In short, the variability observed in published visual adaptation studies makes it difficult to draw definitive conclusions across studies. Moving forward, we hope to see studies carefully control the number of saccades and use peripheral, eccentricity-matched stimuli at retinotopic and spatiotopic test locations as well as control locations. Inclusion of both baseline and full adaptation conditions and careful control of stimulus presentation times relative to both saccades and the adaptation period would also facilitate cross-study comparisons. These steps would greatly facilitate identification of the general principles underlying peri- and transsaccadic visual adaption.
Effects of Saccades on Visual Perception
Planning and executing saccades can impact visual perception, even in the absence of attention (to the extent that it is possible to dissociate attention from saccade targeting). In this section we focus on the proximal effects of saccades on accurate spatiotemporal localization of visual stimuli at both behavioral and neuronal levels.

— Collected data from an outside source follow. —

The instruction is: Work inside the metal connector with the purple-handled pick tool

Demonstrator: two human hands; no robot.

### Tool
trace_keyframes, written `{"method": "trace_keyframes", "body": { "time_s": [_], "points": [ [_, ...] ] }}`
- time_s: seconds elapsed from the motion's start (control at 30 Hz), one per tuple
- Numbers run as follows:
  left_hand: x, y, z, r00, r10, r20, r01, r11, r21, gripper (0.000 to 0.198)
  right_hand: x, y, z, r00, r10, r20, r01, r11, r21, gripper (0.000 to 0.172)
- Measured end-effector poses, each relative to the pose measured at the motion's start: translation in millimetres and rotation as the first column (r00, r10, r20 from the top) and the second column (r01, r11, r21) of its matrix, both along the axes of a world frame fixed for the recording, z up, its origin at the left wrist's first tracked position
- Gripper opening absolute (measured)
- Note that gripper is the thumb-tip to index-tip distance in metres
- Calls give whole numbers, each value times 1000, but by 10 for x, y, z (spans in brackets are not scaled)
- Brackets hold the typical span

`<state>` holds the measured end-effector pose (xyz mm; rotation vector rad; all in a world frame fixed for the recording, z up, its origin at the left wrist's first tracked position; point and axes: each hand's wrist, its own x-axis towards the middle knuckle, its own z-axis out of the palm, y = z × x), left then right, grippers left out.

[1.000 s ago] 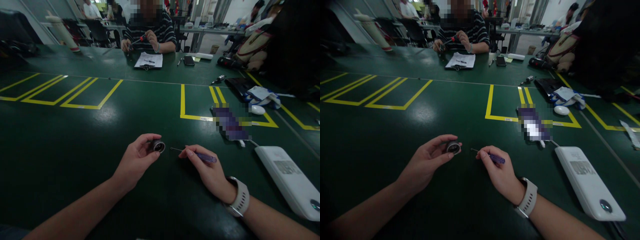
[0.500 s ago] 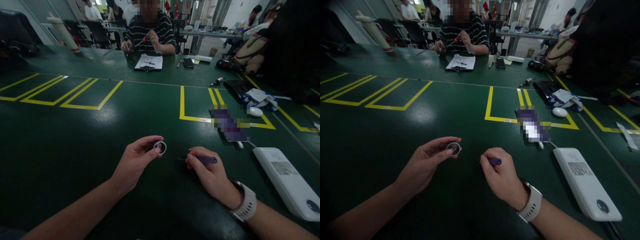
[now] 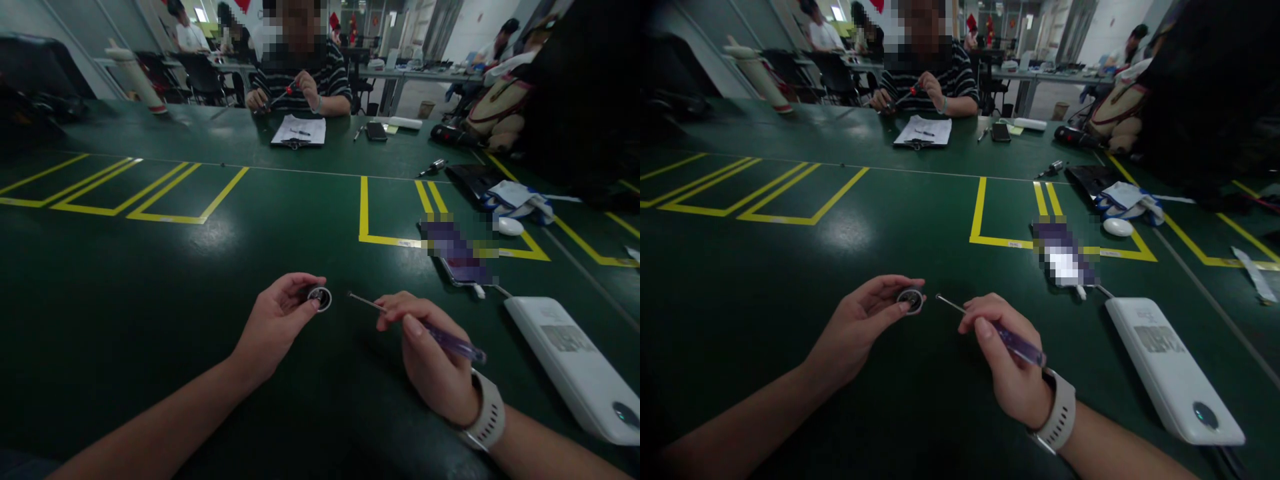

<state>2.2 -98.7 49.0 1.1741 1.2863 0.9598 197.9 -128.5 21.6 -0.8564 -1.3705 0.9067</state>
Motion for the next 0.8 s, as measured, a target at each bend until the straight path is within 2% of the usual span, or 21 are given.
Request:
{"method": "trace_keyframes", "body": {
  "time_s": [0.1, 0.2, 0.33, 0.5, 0.6, 0.8],
  "points": [
    [17, -18, -7, 1000, -20, -9, 20, 999, 31, 24, -37, -76, 104, 986, 92, 135, -108, 987, 115, 15],
    [36, -39, -13, 999, -34, -11, 34, 998, 44, 25, -87, -100, 164, 955, 112, 275, -166, 969, 183, 19],
    [55, -58, -13, 998, -48, -31, 49, 998, 50, 25, -128, -83, 150, 910, 82, 407, -180, 961, 208, 20],
    [67, -76, -7, 998, -64, -17, 65, 996, 53, 24, -132, -83, 110, 882, 25, 471, -162, 954, 252, 22],
    [74, -86, -23, 999, -53, -11, 53, 996, 76, 22, -137, -88, 115, 844, 10, 536, -196, 936, 291, 22],
    [88, -81, -90, 1000, -7, -12, 8, 991, 133, 17, -181, -99, 133, 773, -108, 626, -201, 894, 402, 21]
  ]
}}
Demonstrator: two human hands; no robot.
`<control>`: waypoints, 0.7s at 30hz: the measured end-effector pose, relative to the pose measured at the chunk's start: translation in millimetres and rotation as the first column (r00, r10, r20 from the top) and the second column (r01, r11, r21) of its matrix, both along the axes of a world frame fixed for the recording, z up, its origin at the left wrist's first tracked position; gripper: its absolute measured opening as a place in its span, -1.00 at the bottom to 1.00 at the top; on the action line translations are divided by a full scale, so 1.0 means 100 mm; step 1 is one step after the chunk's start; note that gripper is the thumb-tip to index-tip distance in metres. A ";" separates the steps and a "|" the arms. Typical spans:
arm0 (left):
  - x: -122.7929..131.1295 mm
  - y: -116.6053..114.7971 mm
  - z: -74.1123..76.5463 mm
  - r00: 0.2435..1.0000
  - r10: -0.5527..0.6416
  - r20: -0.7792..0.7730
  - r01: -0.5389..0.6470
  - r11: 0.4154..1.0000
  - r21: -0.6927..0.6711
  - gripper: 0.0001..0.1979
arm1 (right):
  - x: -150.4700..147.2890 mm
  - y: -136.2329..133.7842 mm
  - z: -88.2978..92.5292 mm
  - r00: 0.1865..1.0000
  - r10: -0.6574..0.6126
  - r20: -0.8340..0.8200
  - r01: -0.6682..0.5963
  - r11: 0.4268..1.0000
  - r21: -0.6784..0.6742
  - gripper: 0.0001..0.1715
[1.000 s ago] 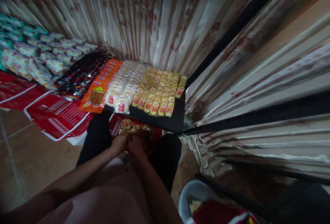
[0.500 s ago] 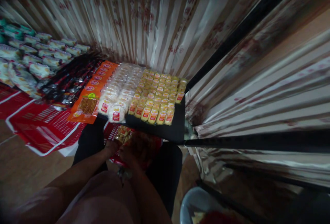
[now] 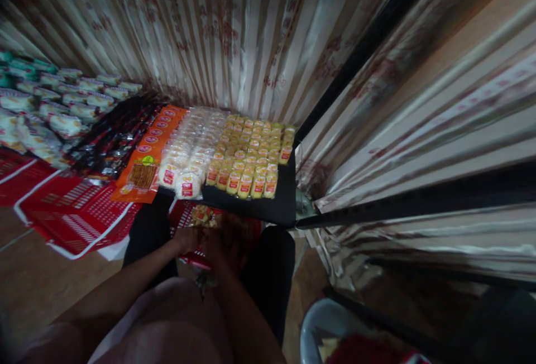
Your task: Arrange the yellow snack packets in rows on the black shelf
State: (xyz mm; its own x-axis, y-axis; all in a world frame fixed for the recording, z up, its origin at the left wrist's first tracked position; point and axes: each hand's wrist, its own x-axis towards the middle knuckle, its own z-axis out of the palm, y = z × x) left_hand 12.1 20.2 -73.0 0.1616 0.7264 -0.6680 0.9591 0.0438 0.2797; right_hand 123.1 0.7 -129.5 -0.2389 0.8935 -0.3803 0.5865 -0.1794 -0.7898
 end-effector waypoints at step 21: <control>-0.08 0.08 1.02 0.583 0.501 0.640 -0.313 0.865 -0.392 -0.69 | 0.58 -0.06 1.11 0.984 0.175 0.028 -0.172 0.907 0.383 -0.46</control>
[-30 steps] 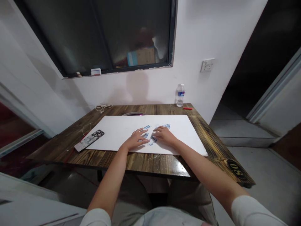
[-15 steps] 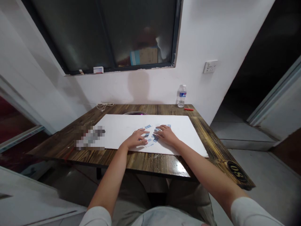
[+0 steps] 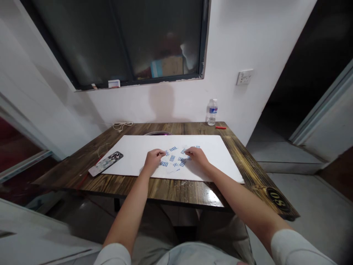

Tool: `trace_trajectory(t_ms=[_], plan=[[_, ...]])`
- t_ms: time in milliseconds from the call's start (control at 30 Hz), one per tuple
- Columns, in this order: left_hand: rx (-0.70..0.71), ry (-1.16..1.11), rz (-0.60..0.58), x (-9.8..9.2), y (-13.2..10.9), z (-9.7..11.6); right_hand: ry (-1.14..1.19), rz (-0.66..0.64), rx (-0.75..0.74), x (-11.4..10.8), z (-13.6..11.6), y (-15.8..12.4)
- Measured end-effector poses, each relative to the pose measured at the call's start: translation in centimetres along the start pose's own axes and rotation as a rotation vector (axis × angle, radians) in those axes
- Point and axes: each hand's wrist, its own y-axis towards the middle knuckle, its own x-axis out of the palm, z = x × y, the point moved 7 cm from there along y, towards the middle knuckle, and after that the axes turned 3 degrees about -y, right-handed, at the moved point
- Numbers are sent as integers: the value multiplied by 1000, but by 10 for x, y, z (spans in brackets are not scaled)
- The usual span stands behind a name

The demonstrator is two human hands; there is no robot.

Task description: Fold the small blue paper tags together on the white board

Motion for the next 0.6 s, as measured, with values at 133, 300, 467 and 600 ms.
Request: trace_trajectory(t_ms=[133, 300, 467, 600], plan=[[-185, 6, 183, -20, -3, -16, -101, 38, 145, -9, 8, -2], [-83, 114, 180, -21, 3, -12, -111, 7, 88, -8, 1, -2], [-55, 186, 76, -11, 3, -8, -128, -42, -70, -5, -11, -1], [-48, 305, -113, 1, 0, -3, -97, -118, -221, 4, -24, -4]])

Perisaccadic Behavioral Findings
Spatial and Temporal Mislocalization
It has been known since the 1960s that observers systematically mislocalize stimuli that appear transiently around the time of saccade initiation (Matin and Pearce, 1965; Mackay, 1970; Morrone et al., 1997; Ross et al., 1997; reviewed in Ross et al., 2001; Matsumiya and Uchikawa, 2003). In human observers, saccades both translate the apparent stimulus location in the direction of the saccade and compress perceptual space towards the saccade endpoint. Although perisaccadic mislocalization is well studied, its functional significance remains a matter of debate. It has been suggested that mislocalization is an epiphenomenal consequence of timing mismatches between retinal and CD signals (Schlag and Schlag-Rey, 2002; Pola, 2004). Recently, Cicchini et al. (2013) suggested mislocalization could reflect an innate tolerance for displacement that facilitates transsaccadic object tracking by making it easier to group multiple features into a single object; however, it is not clear from this model why observers would experience spatial compression instead of simply reduced localization accuracy. In addition, there is some evidence that saccades are not even necessary for mislocalization errors. While saccade planning alone is insufficient to cause mislocalization (Atsma et al., 2014), simulated saccades during fixation (Mackay, 1970; Honda, 1995; Morrone et al., 1997; Ostendorf et al., 2006), visual masking (Zimmermann et al., 2013a) and spatial attention (Suzuki and Cavanagh, 1997; Liverence and Scholl, 2011) can all trigger mislocalization without saccades or saccade plans.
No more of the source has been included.